[Problem requirements]
Look through the listing below and count the lines holding "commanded". Reply with the number alone.

[Provided material — start]

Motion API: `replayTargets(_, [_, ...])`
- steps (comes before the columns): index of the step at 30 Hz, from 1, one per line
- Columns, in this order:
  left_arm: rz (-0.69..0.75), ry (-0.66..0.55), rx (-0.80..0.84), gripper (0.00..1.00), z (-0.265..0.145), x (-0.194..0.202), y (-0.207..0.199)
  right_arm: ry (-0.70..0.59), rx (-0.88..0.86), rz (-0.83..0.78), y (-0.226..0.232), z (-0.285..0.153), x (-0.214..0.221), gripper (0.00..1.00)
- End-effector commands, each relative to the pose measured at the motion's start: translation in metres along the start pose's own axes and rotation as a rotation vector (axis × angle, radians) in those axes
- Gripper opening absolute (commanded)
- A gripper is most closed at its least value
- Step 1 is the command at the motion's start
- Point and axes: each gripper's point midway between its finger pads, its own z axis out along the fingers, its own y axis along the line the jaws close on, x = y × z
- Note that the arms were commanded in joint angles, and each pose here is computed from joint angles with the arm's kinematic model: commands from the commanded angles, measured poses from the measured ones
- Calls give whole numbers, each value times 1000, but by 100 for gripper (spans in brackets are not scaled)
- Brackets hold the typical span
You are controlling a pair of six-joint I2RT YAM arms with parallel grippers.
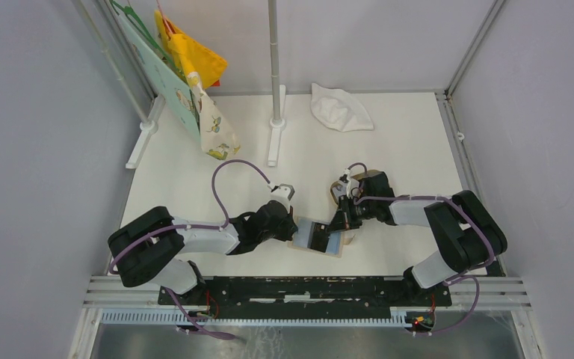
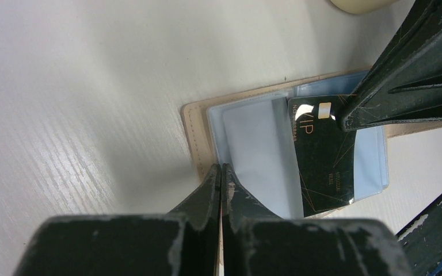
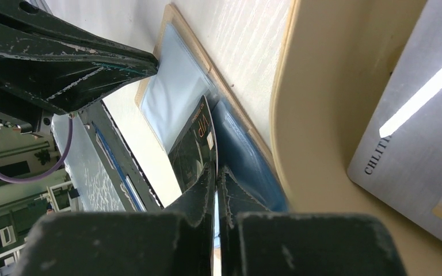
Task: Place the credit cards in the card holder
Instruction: Insert the credit card into the card holder.
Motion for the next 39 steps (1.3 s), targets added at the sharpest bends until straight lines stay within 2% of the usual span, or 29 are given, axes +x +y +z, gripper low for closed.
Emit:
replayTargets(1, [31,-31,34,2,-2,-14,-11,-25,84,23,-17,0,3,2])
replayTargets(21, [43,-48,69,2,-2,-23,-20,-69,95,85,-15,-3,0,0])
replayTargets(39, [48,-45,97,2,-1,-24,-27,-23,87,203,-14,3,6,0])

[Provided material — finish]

[Your response]
2